In one of his last-ditch efforts to maintain power, Sheriff Alex Hodge took to the SuperTalk Mississippi airwaves days before a runoff election in a desperate plea. Much of his time was spent assailing this newspaper and its staff, particularly when it dealt with an animal raid case from July 2018 that played heavily in Hodge’s fight for his political survival.
He “broke” news with SuperTalk host Bob Ghetti about managing editor Sean Murphy’s relationship to the couple — one the Leader-Call reported on back in 2018. Hodge intimated that heroin dealers were on par with what the Sennes had done with “abuse” of animals. He then said, “The Sennes were arrested because they broke the law.”
Airtight case. Easy peasy.
As longtime ESPN College Gameday host Lee Corso would say: “Not so fast, my friend.”
On Tuesday, all criminal charges were dropped against the retired decorated Army colonel and his wife, bringing to a close a saga that started with a raid and turned into a war between Hodge, his department and this newspaper. In addition to the charges being dropped, the couple will be given $5,000 in restitution for five housepets the couple were promised — on video — would not be touched. The Humane Society of the United States, which joined the JCSD and Southern Cross Animal Rescue in the 2018 raid, also laid out exactly what happened to nearly 90 dogs and cats seized from the property on Lyon Ranch Road.
The case certainly should never have gotten anywhere close to this far, but Hodge’s hubris would not allow him to admit he made a mistake. In the telling of the history of Jones County sheriffs, sadly, that will have a lasting legacy for Hodge — he just couldn’t admit he made a mistake.
The mistake didn’t come by the raid in itself, because many of those animals appeared to be in drastic need of assistance, although there is no proof of what the conditions those animals were in when the Sennes took possession of them. One woman who is nearing her 70th birthday couldn’t possibly care for those animals on her own, although we believe she tried as best she could. At most, it was a severe case of hoarding.

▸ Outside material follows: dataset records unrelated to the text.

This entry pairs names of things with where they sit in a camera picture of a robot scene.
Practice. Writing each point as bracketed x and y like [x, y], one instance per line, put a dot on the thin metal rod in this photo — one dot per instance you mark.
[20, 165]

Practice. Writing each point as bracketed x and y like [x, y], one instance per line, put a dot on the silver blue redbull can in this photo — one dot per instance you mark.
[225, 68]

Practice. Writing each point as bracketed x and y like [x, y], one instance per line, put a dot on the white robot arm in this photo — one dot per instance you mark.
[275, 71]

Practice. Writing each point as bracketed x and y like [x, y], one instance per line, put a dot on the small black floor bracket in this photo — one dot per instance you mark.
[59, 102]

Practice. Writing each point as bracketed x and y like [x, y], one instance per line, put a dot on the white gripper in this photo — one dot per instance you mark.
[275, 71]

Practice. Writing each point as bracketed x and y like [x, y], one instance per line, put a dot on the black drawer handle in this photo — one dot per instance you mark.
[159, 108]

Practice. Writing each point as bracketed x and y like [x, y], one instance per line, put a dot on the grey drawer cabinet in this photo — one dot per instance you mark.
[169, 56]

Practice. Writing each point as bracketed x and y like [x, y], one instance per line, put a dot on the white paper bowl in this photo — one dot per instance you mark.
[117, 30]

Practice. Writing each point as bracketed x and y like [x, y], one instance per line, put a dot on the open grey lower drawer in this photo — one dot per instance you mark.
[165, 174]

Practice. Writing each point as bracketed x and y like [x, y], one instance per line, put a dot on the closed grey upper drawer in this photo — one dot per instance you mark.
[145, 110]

Hodge should have realized that on the day of the raid, had he bothered to talk to the “suspects.” But he never did talk to them. He broadcast his Facebook TV show from the scene, then who knows what he did? But then he had Thursday and Friday to talk to investigators and officers to find out the depth and breadth of the criminal enterprise — a Purple Heart recipient and his wife. He had Saturday and Sunday, too, to realize that this was not the case to hook his star too. This was not the crime of the century, but an overworked, exhausted woman with a spotless criminal record who was incapable of asking for help. Ask her today, and she will swear she was not overwhelmed, but we believe differently.
By the time Monday rolled around, Hodge was in it too deep. The couple was arrested, strip-searched, paraded in front of TV media — on a misdemeanor. Hodge and then-SCAR President Heather Williams had a press conference about the “crime of the century.” In court that day, when Judge Billie Graham released the Sennes on their own recognizance, Hodge slammed his fist into a nearby table, having to be restrained by Maj. Jamie Tedford. Maybe through that fist slam, he knew things would start unraveling for him.

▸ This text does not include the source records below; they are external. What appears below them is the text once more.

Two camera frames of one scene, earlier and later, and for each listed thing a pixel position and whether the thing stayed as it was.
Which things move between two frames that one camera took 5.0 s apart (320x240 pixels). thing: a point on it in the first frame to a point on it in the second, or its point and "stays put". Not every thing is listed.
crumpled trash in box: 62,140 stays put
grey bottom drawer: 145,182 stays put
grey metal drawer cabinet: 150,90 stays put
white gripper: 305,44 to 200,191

Hodge then set his sights on this newspaper’s coverage of the case. While one editor had a relationship with the couple, the motivation behind the coverage was because the entire case stunk from the beginning. It stunk because SCAR waited a ridiculous 7 1/2 weeks between witnessing “horrific abuse” to signing affidavits to such. It stunk because the JCSD inexplicably went to Chancery Court Judge Frank McKenzie to secure a warrant, something longtime local officials have told us is beyond odd. Criminal warrants usually go through Circuit Court or Justice Court. It stunk because a Humane Society representative, speaking alongside Tedford, said the couple’s five “house pets” would not be touched.
Our suspicions were proved true when ruling after ruling from Judge Dal Williamson siding with the Sennes — rulings that have been held up in higher courts, solidifying the notion that Williamson ruled correctly
The case is now over. A sad chapter in the history of the Jones County Sheriff’s Department, SCAR and the HSUS will soon be just a memory.

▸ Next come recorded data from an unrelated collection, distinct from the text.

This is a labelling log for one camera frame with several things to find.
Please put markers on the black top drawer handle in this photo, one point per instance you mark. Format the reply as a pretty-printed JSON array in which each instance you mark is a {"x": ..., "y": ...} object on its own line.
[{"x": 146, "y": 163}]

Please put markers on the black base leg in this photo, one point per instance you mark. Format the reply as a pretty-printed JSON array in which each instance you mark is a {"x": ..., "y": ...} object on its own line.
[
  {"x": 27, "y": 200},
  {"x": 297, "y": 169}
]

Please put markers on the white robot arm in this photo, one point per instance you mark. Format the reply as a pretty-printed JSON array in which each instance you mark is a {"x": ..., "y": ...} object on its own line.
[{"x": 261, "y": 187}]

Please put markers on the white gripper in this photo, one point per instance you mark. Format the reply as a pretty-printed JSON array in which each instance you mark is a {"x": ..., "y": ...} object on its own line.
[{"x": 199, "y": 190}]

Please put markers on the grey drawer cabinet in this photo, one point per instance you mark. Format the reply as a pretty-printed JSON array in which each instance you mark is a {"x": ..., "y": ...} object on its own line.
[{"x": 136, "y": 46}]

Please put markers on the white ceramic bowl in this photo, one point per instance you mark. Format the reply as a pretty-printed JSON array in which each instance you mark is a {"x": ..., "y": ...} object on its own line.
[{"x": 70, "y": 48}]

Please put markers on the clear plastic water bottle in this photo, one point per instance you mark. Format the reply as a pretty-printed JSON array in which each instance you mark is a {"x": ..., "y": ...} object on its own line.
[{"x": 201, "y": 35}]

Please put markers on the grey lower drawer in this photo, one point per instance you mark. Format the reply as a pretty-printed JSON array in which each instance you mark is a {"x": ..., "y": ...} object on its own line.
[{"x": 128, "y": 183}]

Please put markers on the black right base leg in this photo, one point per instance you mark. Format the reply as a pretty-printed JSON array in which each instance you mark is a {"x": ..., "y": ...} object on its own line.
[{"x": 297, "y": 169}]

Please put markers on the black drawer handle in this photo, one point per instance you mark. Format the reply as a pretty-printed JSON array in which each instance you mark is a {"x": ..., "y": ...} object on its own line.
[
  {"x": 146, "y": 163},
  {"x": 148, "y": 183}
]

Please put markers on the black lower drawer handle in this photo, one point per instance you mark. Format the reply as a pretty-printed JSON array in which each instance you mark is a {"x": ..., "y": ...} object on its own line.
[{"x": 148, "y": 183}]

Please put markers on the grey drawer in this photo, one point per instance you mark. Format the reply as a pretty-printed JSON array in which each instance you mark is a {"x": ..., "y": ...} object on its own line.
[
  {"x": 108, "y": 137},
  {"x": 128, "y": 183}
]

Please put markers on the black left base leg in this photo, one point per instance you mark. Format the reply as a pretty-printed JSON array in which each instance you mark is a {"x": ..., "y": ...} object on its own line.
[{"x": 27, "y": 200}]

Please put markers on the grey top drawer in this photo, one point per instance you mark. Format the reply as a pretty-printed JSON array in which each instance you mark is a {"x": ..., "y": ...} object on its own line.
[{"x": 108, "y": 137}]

And this is what likely will haunt Hodge, who was soundly defeated in the sheriff’s runoff by Macon Davis: Had he come out on that Monday and said, “The Jones County Sheriff’s Department has decided not to charge the Sennes criminally. After careful examination, this was a severe case of hoarding that had gotten terribly out of control. We are so thankful those animals are on the way to recovery. We also thank the HSUS and SCAR for assisting us in this massive animal rescue. When agencies work together, we are all better. Teamwork is key.”
But Hodge couldn’t.
His hubris wouldn’t let him.
And that one decision played a key role in his losing his job as sheriff.